Interaction of the magnetic conjugates of IL-1Ra with C6 cells or lymphocytes. (A) Confocal microscopy images of the C6 cells following 24 hours of incubation with PBS, SPIONs (150 μg/ml), and SPION–IL-1Ra conjugates (150 μg/ml). Nuclei were stained with DAPI (blue). Magnetic nanoparticles were detected by reflecting laser scanning at 488 nm (green). Scale bar, 25 μm. For analysis of the receptor-mediated endocytosis, C6 cells were also incubated with anti–IL-1R monoclonal antibodies. (B) TEM of the C6 cell incubated for 24 hours with SPION–IL-1Ra conjugates. Electron dense nanoparticles were present in the cytoplasm of cells in the endosome-like structures (blue solid arrow). Receptors for IL-1 were detected with monoclonal anti–IL-1R antibodies (red solid arrow). Scale bar, 500 nm. (C) Confocal microscopy images of the rat lymphocytes following 24 hours of incubation with PBS, SPIONs (150 μg/ml), and SPION–IL-1Ra conjugates (150 μg/ml). Nuclei were stained with DAPI (blue). Magnetic nanoparticles are represented in the cytoplasm as green dots. Scale bar, 25 μm. For analysis of the receptor-mediated endocytosis, C6 cells were also incubated with anti–IL-1R monoclonal antibodies. (D) TEM of the lymphocyte incubated for 24 hours with SPION–IL-1Ra conjugates (blue arrows). Receptors for IL-1 were detected with monoclonal anti–IL-1R antibodies (red arrows).

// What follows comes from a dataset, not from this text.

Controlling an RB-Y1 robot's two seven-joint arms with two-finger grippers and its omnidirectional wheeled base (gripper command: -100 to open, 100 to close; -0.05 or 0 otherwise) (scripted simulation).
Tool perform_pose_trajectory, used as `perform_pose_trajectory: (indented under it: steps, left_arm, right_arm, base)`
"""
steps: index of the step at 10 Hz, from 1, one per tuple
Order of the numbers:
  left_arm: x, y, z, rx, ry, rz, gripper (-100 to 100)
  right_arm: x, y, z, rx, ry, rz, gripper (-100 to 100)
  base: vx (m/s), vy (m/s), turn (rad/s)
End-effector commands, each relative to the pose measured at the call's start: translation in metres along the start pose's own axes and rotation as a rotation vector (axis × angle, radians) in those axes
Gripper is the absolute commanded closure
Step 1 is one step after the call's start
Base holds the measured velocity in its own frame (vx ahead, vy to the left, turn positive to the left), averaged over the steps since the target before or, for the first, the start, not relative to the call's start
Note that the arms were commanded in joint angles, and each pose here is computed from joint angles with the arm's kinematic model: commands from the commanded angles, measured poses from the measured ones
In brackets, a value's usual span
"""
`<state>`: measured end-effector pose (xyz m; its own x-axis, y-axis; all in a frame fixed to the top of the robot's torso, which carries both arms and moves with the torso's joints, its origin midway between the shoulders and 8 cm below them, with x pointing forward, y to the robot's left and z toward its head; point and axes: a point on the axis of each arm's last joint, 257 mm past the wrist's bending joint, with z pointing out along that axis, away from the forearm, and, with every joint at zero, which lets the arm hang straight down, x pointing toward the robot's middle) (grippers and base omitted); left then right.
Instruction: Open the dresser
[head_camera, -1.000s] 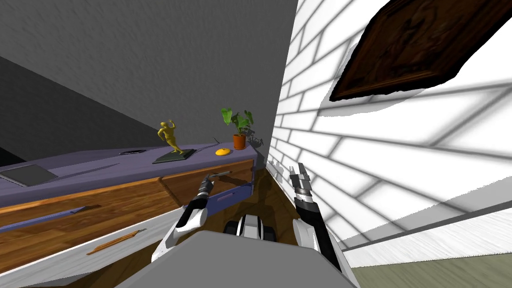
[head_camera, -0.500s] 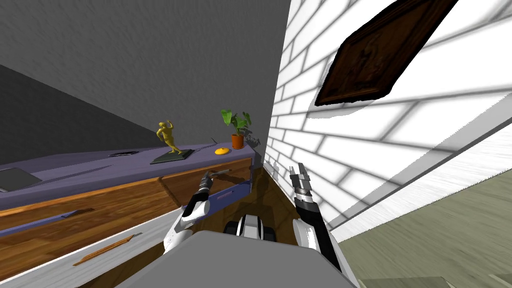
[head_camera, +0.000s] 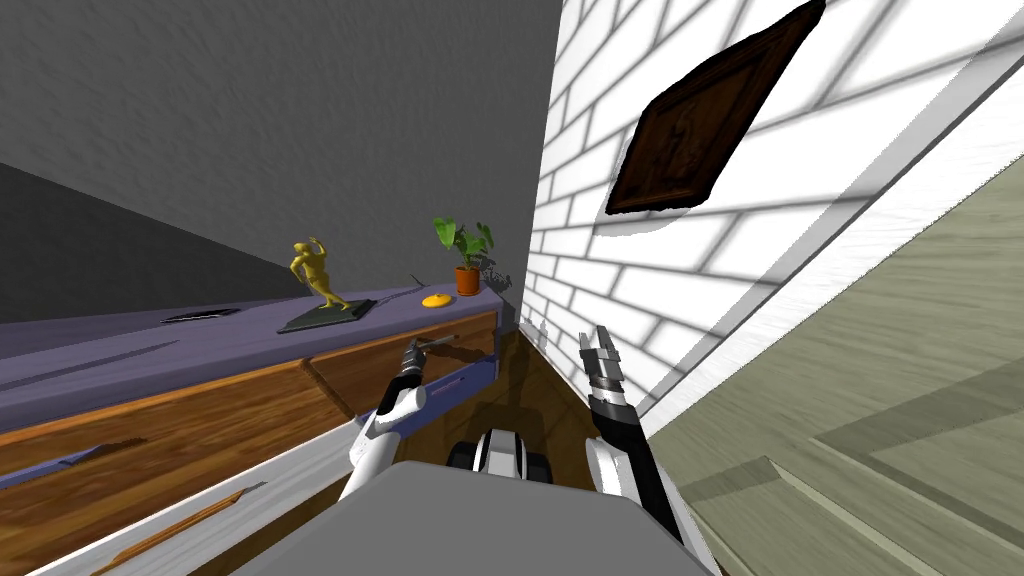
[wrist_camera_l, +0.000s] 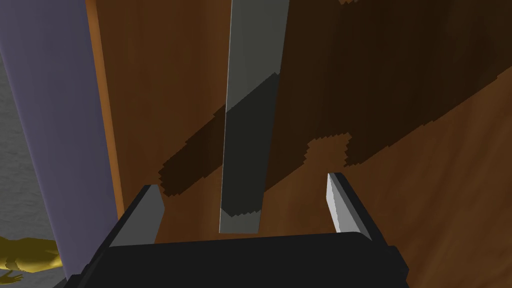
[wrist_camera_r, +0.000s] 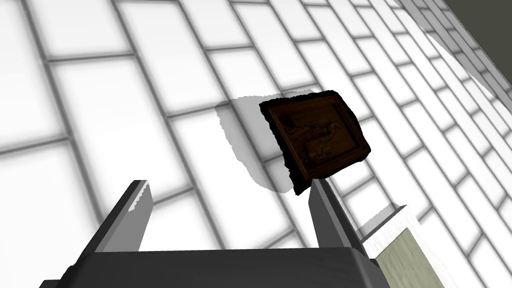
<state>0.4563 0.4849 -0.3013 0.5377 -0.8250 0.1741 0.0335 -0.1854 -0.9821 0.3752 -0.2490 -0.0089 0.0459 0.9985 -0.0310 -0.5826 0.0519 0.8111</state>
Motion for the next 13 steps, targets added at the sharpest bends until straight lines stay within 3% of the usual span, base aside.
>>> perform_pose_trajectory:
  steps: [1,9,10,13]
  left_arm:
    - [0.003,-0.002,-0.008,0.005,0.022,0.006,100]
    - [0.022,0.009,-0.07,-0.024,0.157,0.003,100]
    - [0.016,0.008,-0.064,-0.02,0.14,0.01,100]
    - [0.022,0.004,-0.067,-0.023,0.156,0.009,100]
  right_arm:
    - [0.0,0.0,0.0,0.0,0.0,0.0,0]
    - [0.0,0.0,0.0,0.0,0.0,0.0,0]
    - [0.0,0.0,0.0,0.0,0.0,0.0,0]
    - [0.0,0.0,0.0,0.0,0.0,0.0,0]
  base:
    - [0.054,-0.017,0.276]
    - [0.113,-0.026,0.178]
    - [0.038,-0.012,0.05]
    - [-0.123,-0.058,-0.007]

Scale bar, 500 nm.

Figure 7

C6 glioma targeting with SPION–IL-1Ra conjugates. (A) MRI of the C6 glioma 24 hours following i.v. treatment with SPIONs or SPION–IL-1Ra conjugates. MR scans were obtained at RARE-T1, TurboRARE-T2, FLASH, and MSME regimens. Retention of the magnetic nanoparticles is presented as hypotensive zones at T₂-weighted images and in the regimen of the gradient echo (red arrows). (B) Confocal microscopy of the C6 glioma sections. Nanoparticles were detected by reflecting laser scanning (green) and nuclei were stained with DAPI (blue). Scale bar, 75 μm. (C) Kaplan-Meier survival curves for the control group and animals treated with BSA, dexamethasone, and SPION–IL-1Ra conjugates at 1.25 and 2.5 mg/kg of IL-1Ra. (D) DWIs and the corresponding ADC maps for the animals treated with SPION or SPION–IL-1Ra conjugates.